[Opening Data records section]

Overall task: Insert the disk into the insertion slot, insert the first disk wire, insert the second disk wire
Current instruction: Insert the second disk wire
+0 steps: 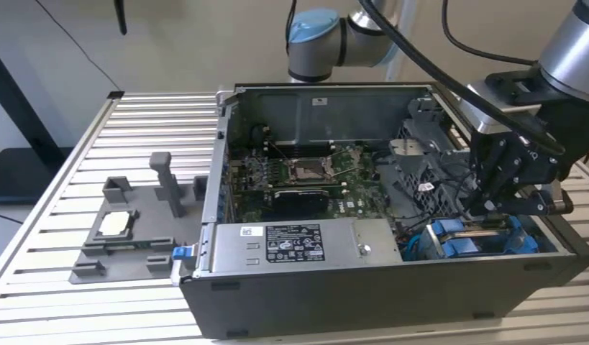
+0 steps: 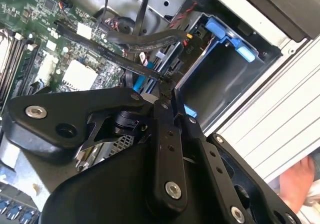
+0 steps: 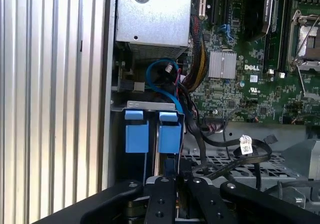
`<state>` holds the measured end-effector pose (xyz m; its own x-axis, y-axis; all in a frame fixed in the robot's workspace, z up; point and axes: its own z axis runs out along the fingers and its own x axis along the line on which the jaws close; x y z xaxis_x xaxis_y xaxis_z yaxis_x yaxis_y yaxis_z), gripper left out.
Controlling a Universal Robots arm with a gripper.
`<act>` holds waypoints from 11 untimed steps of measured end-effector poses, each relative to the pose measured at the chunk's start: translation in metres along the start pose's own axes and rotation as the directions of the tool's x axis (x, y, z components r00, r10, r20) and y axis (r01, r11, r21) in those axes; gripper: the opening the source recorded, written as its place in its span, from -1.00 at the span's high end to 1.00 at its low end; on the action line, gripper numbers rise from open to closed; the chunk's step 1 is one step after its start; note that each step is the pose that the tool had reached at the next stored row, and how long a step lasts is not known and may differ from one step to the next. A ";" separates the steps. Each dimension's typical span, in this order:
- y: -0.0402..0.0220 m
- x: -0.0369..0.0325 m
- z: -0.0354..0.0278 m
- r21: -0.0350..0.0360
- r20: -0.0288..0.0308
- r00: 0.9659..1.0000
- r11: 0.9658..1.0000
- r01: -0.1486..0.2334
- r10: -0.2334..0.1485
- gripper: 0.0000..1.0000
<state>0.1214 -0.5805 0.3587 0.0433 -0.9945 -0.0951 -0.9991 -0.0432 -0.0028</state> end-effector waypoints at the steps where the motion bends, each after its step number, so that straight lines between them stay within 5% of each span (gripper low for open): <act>1: -0.0001 0.0000 0.0000 0.000 0.000 1.000 1.000 0.000 0.000 0.69; 4: -0.0004 0.0005 0.0004 -0.002 0.002 1.000 1.000 0.000 0.000 0.69; 6: -0.0018 0.0020 0.0006 -0.014 0.006 1.000 1.000 -0.001 0.001 0.69; 9: -0.0052 0.0045 0.0015 -0.030 0.018 1.000 1.000 -0.003 0.003 0.69; 11: -0.0076 0.0067 0.0021 -0.035 0.031 1.000 0.999 -0.003 0.004 0.69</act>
<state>0.1293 -0.5866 0.3560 0.0396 -0.9912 -0.1260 -0.9985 -0.0439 0.0319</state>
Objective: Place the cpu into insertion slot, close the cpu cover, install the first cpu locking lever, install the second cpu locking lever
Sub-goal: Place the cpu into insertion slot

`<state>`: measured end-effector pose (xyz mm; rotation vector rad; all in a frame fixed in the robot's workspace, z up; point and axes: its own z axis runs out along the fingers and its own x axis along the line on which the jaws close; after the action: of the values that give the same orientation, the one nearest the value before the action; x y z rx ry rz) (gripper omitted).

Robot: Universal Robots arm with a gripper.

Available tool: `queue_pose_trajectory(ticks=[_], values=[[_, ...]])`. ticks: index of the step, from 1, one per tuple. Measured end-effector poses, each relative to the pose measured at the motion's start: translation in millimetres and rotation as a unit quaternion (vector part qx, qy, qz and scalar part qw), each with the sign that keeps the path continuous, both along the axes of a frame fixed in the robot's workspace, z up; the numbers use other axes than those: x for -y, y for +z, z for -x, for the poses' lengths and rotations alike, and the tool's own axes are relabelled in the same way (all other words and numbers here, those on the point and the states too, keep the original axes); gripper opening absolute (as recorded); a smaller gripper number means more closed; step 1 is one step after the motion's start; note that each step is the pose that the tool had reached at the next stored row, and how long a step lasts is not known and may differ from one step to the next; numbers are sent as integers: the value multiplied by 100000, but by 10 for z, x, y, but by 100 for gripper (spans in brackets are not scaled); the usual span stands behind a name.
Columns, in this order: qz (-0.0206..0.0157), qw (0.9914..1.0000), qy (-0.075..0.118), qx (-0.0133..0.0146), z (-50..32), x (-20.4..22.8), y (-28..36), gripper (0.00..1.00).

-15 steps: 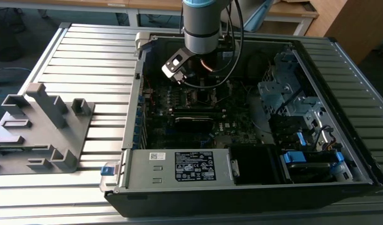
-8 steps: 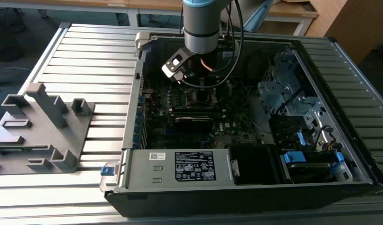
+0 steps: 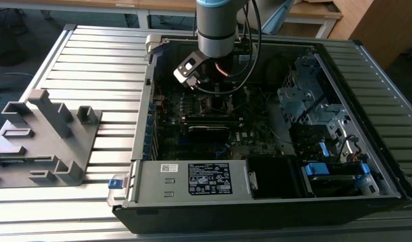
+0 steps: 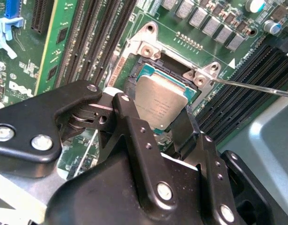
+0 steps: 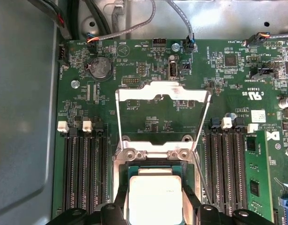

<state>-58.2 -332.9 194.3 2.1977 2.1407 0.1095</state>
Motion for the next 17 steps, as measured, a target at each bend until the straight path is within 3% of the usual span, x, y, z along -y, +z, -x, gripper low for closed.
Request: queue_pose_trajectory(ticks=[17], values=[[3, 100000, -13, 3, 4, -2, -7, 54]])
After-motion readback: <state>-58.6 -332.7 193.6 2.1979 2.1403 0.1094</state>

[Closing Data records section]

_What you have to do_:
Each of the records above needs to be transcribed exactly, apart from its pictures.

_Worked solution_:
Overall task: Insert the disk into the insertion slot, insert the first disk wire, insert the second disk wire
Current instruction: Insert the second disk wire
+0 steps: 
+0 steps: 
+0 steps: 
`<state>` holds the measured end-effector pose (xyz m; its own x-axis, y-axis; all in a frame fixed in the robot's workspace, z up; point and axes: its own z axis runs out along the fingers and its own x axis along the line on which the jaws close; x y z xaxis_x xaxis_y xaxis_z yaxis_x yaxis_y yaxis_z), gripper left out.
Controlling a Universal Robots arm with a gripper.
`<act>` holds waypoints from 11 untimed steps of measured end-effector poses, each relative to the pose measured at the chunk's start: translation in metres along the start pose's own axes and rotation as the directions of the tool's x axis (x, y, z components r00, r10, r20) and y axis (r01, r11, r21) in those axes; gripper: the opening the source recorded, written as its place in its span, from -1.00 at the span's high end to 1.00 at its low end; on the action line, gripper numbers rise from open to closed; the chunk's step 1 is one step after its start; note that each step is the pose that the tool had reached at the next stored row, and how long a step lasts is not known and may differ from one step to the next. A ";" separates the steps. Each dimension's typical span, in this order:
- y: -0.0402..0.0220 m
- x: -0.0369..0.0325 m
- z: -0.0354..0.0278 m
- r21: -0.0350..0.0360
- r20: -0.0288..0.0308
- r00: 0.9659..1.0000
- r11: 0.9658..1.0000
- r01: -0.1486..0.2334
- r10: -0.2334..0.1485
- gripper: 0.0000..1.0000
<state>0.1214 -0.5805 0.3587 0.0433 -0.9945 -0.0951 -0.9991 -0.0432 -0.0028</state> end-effector waypoints at the steps where the motion bends, each after its step number, so that straight lines between them stay within 5% of each span (gripper low for open): <act>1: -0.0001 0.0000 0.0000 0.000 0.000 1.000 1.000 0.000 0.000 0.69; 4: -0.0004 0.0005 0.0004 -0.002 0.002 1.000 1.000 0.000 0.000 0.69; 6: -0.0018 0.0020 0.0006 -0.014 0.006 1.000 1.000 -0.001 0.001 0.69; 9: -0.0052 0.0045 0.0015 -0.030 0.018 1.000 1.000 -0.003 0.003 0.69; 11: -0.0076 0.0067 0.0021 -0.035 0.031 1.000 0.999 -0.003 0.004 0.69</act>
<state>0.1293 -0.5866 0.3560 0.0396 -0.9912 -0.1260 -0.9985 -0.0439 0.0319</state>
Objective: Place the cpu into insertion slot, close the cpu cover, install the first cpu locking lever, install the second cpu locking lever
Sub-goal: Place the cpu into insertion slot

`<state>`: measured end-effector pose (xyz mm; rotation vector rad; all in a frame fixed in the robot's workspace, z up; point and axes: its own z axis runs out along the fingers and its own x axis along the line on which the jaws close; after the action: of the values that give the same orientation, the one nearest the value before the action; x y z rx ry rz) (gripper omitted).

Robot: Universal Robots arm with a gripper.

Available tool: `queue_pose_trajectory(ticks=[_], values=[[_, ...]])`. ticks: index of the step, from 1, one per tuple. Measured end-effector poses, each relative to the pose measured at the motion's start: translation in millimetres and rotation as a unit quaternion (vector part qx, qy, qz and scalar part qw), each with the sign that keeps the path continuous, both along the axes of a frame fixed in the robot's workspace, z up; the numbers use other axes than those: x for -y, y for +z, z for -x, for the poses' lengths and rotations alike, and the tool's own axes are relabelled in the same way (all other words and numbers here, those on the point and the states too, keep the original axes); gripper opening absolute (as recorded); a smaller gripper number means more closed; step 1 is one step after the motion's start; note that each step is the pose that the tool had reached at the next stored row, and how long a step lasts is not known and may differ from one step to the next; numbers are sent as integers: the value multiplied by 100000, but by 10 for z, x, y, but by 100 for gripper (spans in brackets are not scaled); the usual span stands behind a name.
Columns, in this order: qz (-0.0206..0.0157), qw (0.9914..1.0000), qy (-0.075..0.118), qx (-0.0133..0.0146), z (-50..32), x (-20.4..22.8), y (-28..36), gripper (0.00..1.00).

-15 steps: 
-8 steps: 
+0 steps: 
+0 steps: 
+0 steps: 

<state>-58.2 -332.9 194.3 2.1977 2.1407 0.1095</state>
Motion for the next 17 steps, as measured, a target at each bend until the straight path is within 3% of the usual span, x, y, z along -y, +z, -x, gripper low for closed.
Request: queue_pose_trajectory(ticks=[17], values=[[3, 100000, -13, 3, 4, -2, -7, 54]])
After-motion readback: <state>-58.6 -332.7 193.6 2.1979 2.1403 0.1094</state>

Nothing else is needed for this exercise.